WHAT IS NEEDED:
Output each line of the data word for word, from the first through the line that holds "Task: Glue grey", and leave off whatever follows.

Data records:
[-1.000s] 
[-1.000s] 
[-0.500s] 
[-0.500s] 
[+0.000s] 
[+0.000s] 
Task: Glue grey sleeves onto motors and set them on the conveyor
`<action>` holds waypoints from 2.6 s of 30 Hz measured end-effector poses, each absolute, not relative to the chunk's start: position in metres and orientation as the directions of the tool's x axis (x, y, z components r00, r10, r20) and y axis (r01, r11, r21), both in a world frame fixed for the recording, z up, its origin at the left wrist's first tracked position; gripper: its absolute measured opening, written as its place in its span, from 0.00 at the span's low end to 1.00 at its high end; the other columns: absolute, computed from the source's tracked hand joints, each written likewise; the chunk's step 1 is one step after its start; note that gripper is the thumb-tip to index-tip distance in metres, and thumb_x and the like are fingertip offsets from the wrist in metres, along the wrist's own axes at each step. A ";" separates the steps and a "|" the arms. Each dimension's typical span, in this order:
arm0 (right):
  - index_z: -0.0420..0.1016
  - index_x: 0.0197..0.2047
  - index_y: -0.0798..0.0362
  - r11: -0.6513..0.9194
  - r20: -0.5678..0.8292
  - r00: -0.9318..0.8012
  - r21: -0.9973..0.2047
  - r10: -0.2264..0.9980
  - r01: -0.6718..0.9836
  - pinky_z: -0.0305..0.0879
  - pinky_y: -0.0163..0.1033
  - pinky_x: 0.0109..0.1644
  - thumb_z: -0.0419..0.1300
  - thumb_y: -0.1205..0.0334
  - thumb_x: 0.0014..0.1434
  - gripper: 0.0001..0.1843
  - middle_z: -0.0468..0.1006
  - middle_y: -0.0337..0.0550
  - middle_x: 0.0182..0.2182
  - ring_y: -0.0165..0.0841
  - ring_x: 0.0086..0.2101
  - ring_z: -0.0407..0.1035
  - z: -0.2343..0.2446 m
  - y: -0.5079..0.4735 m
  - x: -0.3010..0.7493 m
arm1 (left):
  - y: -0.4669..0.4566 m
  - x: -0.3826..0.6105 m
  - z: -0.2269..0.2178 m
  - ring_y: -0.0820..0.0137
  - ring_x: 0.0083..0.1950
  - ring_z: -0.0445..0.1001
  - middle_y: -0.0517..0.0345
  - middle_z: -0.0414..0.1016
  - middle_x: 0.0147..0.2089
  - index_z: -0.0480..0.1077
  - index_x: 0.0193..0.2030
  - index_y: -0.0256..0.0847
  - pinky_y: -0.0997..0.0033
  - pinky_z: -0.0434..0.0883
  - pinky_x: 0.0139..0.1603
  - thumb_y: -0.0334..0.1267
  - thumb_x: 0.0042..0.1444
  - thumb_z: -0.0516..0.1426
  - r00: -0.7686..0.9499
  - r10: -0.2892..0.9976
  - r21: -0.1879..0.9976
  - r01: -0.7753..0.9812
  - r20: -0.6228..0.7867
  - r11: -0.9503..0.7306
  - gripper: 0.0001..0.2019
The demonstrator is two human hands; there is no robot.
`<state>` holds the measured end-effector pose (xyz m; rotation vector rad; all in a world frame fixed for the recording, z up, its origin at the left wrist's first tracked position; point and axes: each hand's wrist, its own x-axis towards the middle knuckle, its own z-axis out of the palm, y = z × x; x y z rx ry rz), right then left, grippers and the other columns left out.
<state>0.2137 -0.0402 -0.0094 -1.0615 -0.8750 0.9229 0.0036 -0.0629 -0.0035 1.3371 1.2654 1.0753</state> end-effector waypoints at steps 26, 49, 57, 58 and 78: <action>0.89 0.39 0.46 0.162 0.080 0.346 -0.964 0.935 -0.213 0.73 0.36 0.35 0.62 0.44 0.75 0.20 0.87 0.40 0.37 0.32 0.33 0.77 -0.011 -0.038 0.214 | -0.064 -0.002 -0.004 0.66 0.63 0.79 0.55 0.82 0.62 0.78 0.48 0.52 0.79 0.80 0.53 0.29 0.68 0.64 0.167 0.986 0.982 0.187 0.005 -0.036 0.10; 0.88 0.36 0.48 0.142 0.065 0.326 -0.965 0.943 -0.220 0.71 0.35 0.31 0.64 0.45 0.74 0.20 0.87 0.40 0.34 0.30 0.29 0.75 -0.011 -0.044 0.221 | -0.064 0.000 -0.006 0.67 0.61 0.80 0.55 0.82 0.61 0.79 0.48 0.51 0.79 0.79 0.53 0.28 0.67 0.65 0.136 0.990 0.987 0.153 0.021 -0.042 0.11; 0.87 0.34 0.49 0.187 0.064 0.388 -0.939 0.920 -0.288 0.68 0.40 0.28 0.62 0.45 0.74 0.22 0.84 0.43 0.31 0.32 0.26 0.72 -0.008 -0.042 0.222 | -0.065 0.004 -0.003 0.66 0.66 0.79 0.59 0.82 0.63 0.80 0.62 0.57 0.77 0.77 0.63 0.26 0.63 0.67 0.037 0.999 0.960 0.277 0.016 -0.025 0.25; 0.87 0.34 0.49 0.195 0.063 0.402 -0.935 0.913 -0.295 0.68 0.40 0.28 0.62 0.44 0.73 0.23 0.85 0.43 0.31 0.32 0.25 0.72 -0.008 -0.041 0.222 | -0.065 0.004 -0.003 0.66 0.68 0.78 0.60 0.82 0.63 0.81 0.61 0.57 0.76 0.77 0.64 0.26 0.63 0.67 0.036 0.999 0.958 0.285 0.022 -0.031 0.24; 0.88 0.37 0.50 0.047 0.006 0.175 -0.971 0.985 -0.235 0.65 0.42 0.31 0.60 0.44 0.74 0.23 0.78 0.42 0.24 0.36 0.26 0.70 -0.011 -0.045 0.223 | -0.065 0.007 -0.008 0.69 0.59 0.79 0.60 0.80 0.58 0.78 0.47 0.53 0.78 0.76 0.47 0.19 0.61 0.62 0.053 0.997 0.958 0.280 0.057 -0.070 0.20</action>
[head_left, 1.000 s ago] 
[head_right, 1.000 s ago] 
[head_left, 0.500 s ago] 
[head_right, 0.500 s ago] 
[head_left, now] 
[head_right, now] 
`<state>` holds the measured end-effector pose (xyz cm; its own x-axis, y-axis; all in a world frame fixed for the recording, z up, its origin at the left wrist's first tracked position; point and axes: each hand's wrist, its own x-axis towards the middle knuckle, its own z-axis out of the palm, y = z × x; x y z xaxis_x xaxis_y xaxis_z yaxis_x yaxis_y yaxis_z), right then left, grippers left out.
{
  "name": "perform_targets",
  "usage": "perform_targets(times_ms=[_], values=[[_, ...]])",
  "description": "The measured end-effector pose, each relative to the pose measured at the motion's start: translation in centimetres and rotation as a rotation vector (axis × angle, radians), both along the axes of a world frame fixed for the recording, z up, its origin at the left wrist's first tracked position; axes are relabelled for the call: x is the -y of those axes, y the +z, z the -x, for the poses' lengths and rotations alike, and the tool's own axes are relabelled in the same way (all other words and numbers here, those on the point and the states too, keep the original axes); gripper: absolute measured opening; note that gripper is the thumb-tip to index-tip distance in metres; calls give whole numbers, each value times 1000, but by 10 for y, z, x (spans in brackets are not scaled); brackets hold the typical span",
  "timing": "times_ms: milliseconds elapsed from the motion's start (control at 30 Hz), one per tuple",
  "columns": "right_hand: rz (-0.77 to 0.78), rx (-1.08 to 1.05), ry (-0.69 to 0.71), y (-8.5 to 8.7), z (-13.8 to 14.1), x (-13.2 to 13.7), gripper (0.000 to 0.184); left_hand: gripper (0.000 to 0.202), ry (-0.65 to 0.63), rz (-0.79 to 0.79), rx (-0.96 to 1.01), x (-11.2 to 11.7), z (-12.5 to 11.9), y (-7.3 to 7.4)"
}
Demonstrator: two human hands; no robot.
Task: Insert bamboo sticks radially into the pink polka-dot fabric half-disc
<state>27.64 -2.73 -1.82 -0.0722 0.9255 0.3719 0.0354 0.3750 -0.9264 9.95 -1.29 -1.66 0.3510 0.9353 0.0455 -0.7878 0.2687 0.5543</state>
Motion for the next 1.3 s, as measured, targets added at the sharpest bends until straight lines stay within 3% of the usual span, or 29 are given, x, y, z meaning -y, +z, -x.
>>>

TASK RESULT:
[-1.000s] 
[-1.000s] 
[-0.500s] 
[-0.500s] 
[+0.000s] 
[+0.000s] 
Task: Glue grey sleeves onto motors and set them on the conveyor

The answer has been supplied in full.